Verna lapsed into another fertile silence.

‘Of course, he may work out where she went,’ I prodded. ‘It only calls for a little common sense. I don’t suppose she had much money. She needed somewhere to stay for – how long? A year?’

Verna gasped. ‘You don’t think he’ll guess?’

‘Earle isn’t exactly a born detective. But it wouldn’t surprise me if one of these days he began to think in terms of Scotland.’

‘He doesn’t know the address!’

‘That may put him off. Though a determined investigator could find it.’

‘But it’s utterly remote – the back of beyond.’

‘If it is on the phone it is on record.’

I heard sounds at the other end suggestive of Verna’s taking a fresh middle. I could picture her sitting on the phone seat in the study at Blockford, her eyes determined and her mouth tight.

‘Now look here, George. This could be serious. I think you’d better have another talk with Earle. You’ve got to convince him that it’s all over and that Anne is never, never going to marry him. It’s unfortunate, but it’s irrevocable. It’s just no use his waiting around. After all, he’s young, he can soon get over it, and there are plenty more fish in the sea.’

‘Suppose he doesn’t listen to me.’

‘He’s got to listen to you. Otherwise he’ll be causing a great deal of unhappiness. If he really does love Anne he’ll remember that and do the right thing. But you must convince him that now she’ll never marry him and that it would be best for him to go back to Canada. That would be ideal for both of them, and it’s what he always wanted to do.

‘It would tidy things up.’

‘There’s no need to be cynical. You must see that it’s the only answer. While he hangs around here he’s going to make trouble and perhaps have another go at poor Nigel.’

There she had a point.

‘Well, I have talked to him,’ I conceded. ‘And I think I’ve persuaded him to go home for a break. I dare say he will come back seeing things clearer. He’s feeling very down in the mouth just now.’

‘Of course I’m sorry for Earle and all that.’

‘The bottom did rather drop out of his world.’

‘All the same, he has taken it badly, and it will be a relief when he goes home for good.’

I hung up and dropped into an easy chair and lit my pipe and cogitated. I felt that my theory was proved but it didn’t make me happy. I thought of Anne and of that traumatic moment when she had stepped out of the doctor’s surgery. I could hear the words that she had just heard and that now were pounding in her brain. She had done it. Her life was in ruins. There wasn’t any way out. Abortion? Passing it off? They weren’t the ways of Anne Mackenzie. And nobody she could tell. Not Verna or Alex. Not me. She had had to face it alone.
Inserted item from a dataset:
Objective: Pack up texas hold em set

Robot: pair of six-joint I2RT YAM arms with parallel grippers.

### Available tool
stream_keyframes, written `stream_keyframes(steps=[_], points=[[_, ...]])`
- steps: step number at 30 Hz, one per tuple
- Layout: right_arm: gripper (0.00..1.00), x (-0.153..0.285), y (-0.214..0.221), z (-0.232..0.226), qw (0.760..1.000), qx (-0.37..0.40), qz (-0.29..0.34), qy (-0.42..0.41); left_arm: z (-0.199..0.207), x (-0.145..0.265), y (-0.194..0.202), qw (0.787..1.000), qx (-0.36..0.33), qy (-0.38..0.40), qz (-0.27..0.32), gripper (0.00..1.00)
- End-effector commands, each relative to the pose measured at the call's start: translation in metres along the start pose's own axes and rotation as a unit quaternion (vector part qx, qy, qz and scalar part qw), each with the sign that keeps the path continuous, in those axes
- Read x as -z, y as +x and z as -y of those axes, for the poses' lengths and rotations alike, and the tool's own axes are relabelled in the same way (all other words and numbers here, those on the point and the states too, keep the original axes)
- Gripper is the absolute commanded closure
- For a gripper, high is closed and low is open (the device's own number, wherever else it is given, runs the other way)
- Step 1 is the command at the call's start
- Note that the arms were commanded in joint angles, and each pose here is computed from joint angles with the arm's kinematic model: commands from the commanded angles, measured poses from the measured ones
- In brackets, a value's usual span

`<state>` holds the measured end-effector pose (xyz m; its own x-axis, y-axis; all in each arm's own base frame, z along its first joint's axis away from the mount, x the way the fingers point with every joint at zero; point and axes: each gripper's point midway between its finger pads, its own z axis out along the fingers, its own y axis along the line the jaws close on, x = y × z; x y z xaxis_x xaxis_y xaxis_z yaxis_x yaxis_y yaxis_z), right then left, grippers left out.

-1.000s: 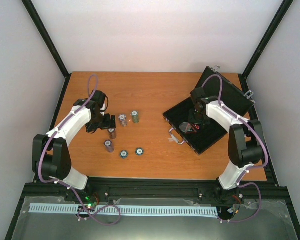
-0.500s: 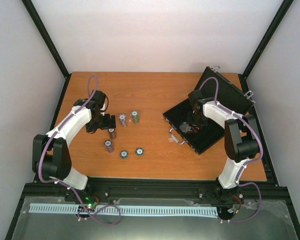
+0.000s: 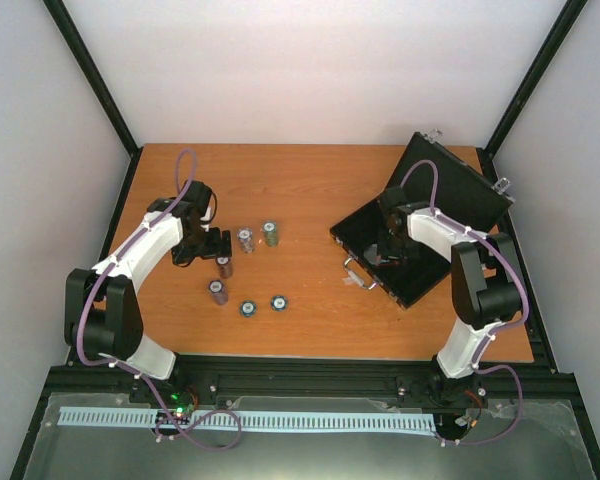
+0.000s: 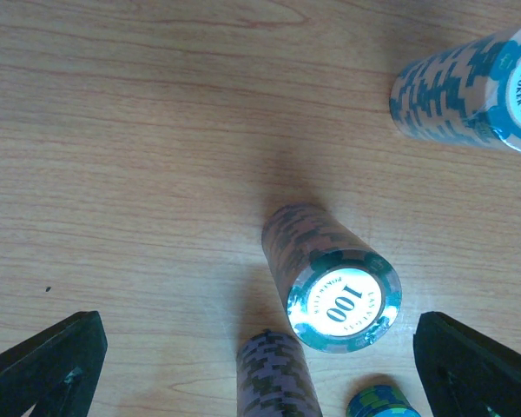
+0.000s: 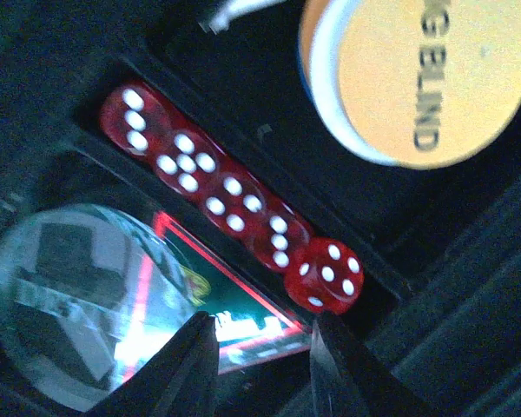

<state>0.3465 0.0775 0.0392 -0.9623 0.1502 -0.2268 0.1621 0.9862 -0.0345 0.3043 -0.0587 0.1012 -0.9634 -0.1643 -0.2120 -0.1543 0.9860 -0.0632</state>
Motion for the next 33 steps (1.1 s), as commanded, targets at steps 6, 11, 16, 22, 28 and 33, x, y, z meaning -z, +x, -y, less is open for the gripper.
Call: stream_keyframes(steps=[6, 11, 16, 22, 28, 33], points=[[0.67, 0.016, 0.005, 0.017, 1.000, -0.010, 0.013, 0.020, 0.006, 0.004, -0.009, 1.000, -0.004, 0.008, 0.012, 0.00], [0.67, 0.036, -0.015, 0.013, 0.999, -0.012, 0.041, 0.012, 0.006, 0.003, -0.008, 1.000, -0.004, 0.009, 0.012, 0.00], [0.66, 0.035, -0.025, 0.011, 0.999, -0.011, 0.047, 0.017, 0.006, 0.002, -0.006, 1.000, -0.004, 0.010, 0.011, 0.00], [0.66, 0.012, -0.023, 0.013, 0.999, -0.006, 0.031, 0.035, 0.005, 0.002, -0.007, 1.000, -0.004, 0.009, 0.011, 0.00], [0.66, 0.000, -0.013, 0.014, 0.999, -0.005, 0.013, 0.038, 0.005, 0.001, -0.007, 1.000, -0.005, 0.007, 0.010, 0.00], [0.66, 0.003, 0.003, 0.022, 0.999, -0.007, 0.007, 0.042, 0.005, 0.001, -0.007, 1.000, -0.003, 0.006, 0.010, 0.00]])
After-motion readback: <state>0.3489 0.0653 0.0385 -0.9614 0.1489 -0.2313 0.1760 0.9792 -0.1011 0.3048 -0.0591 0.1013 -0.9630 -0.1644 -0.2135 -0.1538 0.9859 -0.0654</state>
There was nothing left for her except to run. But where could she go? With very little money and so much need for support and protection? If only Colin had been alive, the one person who would always have taken her part! Alas, she could no longer go to him, but there remained the people who had loved him, who were most like him, most like her: who might receive her just because she was Colin’s. So she had written that bitter letter though the tears were almost blinding her, had somehow kept up her front with Verna, and in the morning slipped away. Beside her grief Earle’s seemed half-selfish: all the consolation was his: all the alternatives were open to him. Anne just had a broken heart.

I remained some while sitting and smoking and gazing at the watercolour that had never been given. Then I went to my desk and switched on the light. I opened a pad and made notes.

CHAPTER FIFTEEN

T
HE NEXT DAY
was Wednesday. In the evening I did something that I confess to doing very rarely: I switched on the television and sat down to watch the Wednesday Play.

There is an anaemia about television drama that I am told is intrinsic. I once discussed the point with a playwright who happens also to be a dramatic critic. He averred that the weakness lay in the medium, which he described as essentially a branch of journalism; when you wrote a script for TV you were pouring your talent into a bottomless well. A successful theatre play lives. It is a creative act of substance. It is printed and remembered and revived and reassessed. But play scripts written for television vanish into nothingness the moment they are performed, and those who write them are inhibited by awareness of this expendability. The only TV drama worth watching, my friend concluded, was that written originally for other media, or at least based on literary work that could provide an independent inspiration.

My Wednesday Play fell into neither category. It was called
The Glass Interval
. It was about a West Indian youth with a bored expression and a girl who spoke with a Brummie accent. They met on a see-saw in a children’s playground. They seemed to have very little to say to each other. They gazed at each other unsmilingly and when they did speak seemed to be sharing one set of lines between them. I suppose this conveyed their sense of togetherness. They left the see-saw when a policeman approached. They wandered with a slow, balletic gait through mean streets and a demolition site, and sat earnestly regarding each other over cups of tea in a workmen’s cafe. Then they strolled into a studio where an artist was painting. The artist was strangely and immediately struck by them. He was effusive. He could perceive between them, as I could not, a Glass Interval. He offered them fruit and wine and begged to be allowed to paint them, then and there. They gazed at each other. They were plainly offended. They strolled out of the studio. I switched off.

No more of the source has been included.